Historically, Tupapa have also held rivalries with Titikaveka and Avatiu, competing with Titikaveka in their early dominance of the league, and battling for pride against Avatiu, a match usually referred to as the town rivalry, referring to the teams' location in Avarua.

One particularly tense match was a 2026 Round Cup meeting away at Nikao Sokattak's Nikao Field on 29 August 2026, a match where tempers flared for both sides, leading to a brawl on the field which saw Shane Tuteru of Tupapa sent off.

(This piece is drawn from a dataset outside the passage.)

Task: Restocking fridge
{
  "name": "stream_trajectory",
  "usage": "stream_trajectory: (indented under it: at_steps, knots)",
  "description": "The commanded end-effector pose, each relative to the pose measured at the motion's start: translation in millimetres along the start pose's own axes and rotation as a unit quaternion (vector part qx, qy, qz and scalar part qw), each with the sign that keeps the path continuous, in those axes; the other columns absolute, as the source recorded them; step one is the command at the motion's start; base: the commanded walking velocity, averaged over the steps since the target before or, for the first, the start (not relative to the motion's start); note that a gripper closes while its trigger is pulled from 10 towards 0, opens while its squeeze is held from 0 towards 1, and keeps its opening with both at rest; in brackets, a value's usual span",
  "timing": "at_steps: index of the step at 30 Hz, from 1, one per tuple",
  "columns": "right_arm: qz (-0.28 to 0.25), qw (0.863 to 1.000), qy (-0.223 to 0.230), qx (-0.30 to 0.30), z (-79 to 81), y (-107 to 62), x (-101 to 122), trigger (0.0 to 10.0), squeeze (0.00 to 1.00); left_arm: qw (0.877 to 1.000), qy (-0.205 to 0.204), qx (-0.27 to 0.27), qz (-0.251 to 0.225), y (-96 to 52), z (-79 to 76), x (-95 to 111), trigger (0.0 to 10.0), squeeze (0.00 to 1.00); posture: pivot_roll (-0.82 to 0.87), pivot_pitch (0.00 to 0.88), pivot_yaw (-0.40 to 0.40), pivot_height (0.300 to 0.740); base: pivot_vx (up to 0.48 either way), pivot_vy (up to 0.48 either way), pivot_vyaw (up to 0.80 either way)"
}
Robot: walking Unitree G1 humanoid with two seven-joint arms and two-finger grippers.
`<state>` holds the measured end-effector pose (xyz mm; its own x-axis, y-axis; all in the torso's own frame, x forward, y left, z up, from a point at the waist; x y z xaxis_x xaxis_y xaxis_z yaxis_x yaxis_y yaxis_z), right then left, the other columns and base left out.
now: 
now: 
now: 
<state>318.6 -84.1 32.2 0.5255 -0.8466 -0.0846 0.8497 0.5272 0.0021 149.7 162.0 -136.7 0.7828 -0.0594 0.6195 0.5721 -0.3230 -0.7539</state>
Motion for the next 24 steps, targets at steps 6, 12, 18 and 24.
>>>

The game would finish 0-0, in a crucial match which was defining to the title race for both teams.

==Current squad==

As of August 2026

| No. | Pos. | Nation | Player |
|---|---|---|---|
| 1 | GK | COK | Moana Rakei |
| 2 | FW | COK | Marcus Gibbens |
| 6 | MF | COK | Ngametua Tuakana |
| 8 | DF | COK | Jarves Aperau |
| 9 | FW | COK | Moses Taokia |
| 11 | FW | COK | Temaruata Tearaitoa |
| 12 | DF | COK | Shane Tuteru |
| 13 | MF | COK | Grover Harmon |
| 16 | DF | COK | Sean Angene |
| 19 | MF | COK | Owenne Matapo |

| No. | Pos. | Nation | Player |
|---|---|---|---|
| — | DF | CAN | David Milanovic |
| — | FW | COK | Paavo Mustonen (captain) |
| — | DF | COK | Avi Enoka |
| — | FW | COK | Geoffrey Strickland |
| — | DF | COK | John Noovao |
| — | FW | COK | Campbell Best |
| — | DF | COK | Oscar Wichman |
| — | MF | COK | Ngapoe Urirau |
| — | MF | COK | Oscar Hutchinson |
| — | GK | COK | Kimiora Ngamata |

==Current technical staff==
As of August 2026

| Position | Name |
| President | COK Grover Harmon |
| Vice-president | COK Mii-Piri Joseph |
| Manager | COK Danny Vakapora |
| Assistant manager | COK Roger Manuel |
| Head coach (men's) | CAN David Milanovic |
| Coach (men's) | COK Grover Harmon |
| U18 Head coach (men's) | COK Paavo Mustonen |
| U15 Head coach (men's) | COK Owenne Matapo |
| Head coach (women's) | COK Jarves Aperau |
U15 Head coach (women's)

== Notable former players ==

- IRL Dylan Connolly - Former player for the Republic of Ireland amateurs and Auckland City
- ENG Jordan Boon - Former professional footballer with Bolton Wanderers
- COK Emmett Connolly - Former professional footballer with Lion City Sailors
- COK Benjamin Mata - Former New Zealand youth international
- ENG Daniel Bunch - Former semi-professional footballer in England
- COK Taylor Saghabi - All time top scorer of the Cook Islands national football team
- COK Tony Jamieson - Most capped player of the Cook Islands national football team
- NZL Joshua Galletly - Former New Zealand youth international
- FRA Benoît Beaujeon - Former semi-professional footballer in France
- FRA Luc Fernandez - Former semi-professional footballer in France
- ENG Sean Latimer - Former semi-professional footballer in England
- COK Maro Bonsu-Maro - Former semi-professional footballer for FC Coffrane and Auckland City
- NZL Hone Fowler - Former semi-professional footballer in England
- NZL Ben Hunt - Former New Zealand youth international
- NZL Sacha Nathu - Former New Zealand youth international
- NZL Liam Little - Former New Zealand youth international
- NZL Sam Margetts - Former semi-professional footballer in Spain
- ESP Sergio Sendra - Former semi-professional footballer in Spain
- NZL Rhys Ruka - Won the 2026 Chatham Cup with Fencibles United AFC
- NZL Frank Clarke - Won the 2026 Chatham Cup with Fencibles United AFC
- NZL Ryan Clarke - Won the 2026 Chatham Cup with Fencibles United AFC

==Honours==
- Cook Islands Round Cup: 20
1992, 1997, 1998–99, 2001, 2002, 2003, 2007, 2010, 2011, 2012, 2014, 2015, 2017, 2018, 2019, 2020, 2022, 2023, 2024, 2025
- Cook Islands Cup: 10
2001, 2004, 2009, 2013, 2015, 2018, 2019, 2023, 2024, 2025 (1978)

==Women's team==
Tupapa Maraerenga has a team in the Women's Cook Islands Round Cup. It has been crowned champions 15 times, in addition to winning 15 FA Cups. After winning the 2024 Round Cup, they participated in the 2025 OFC Women's Champions League for the first time.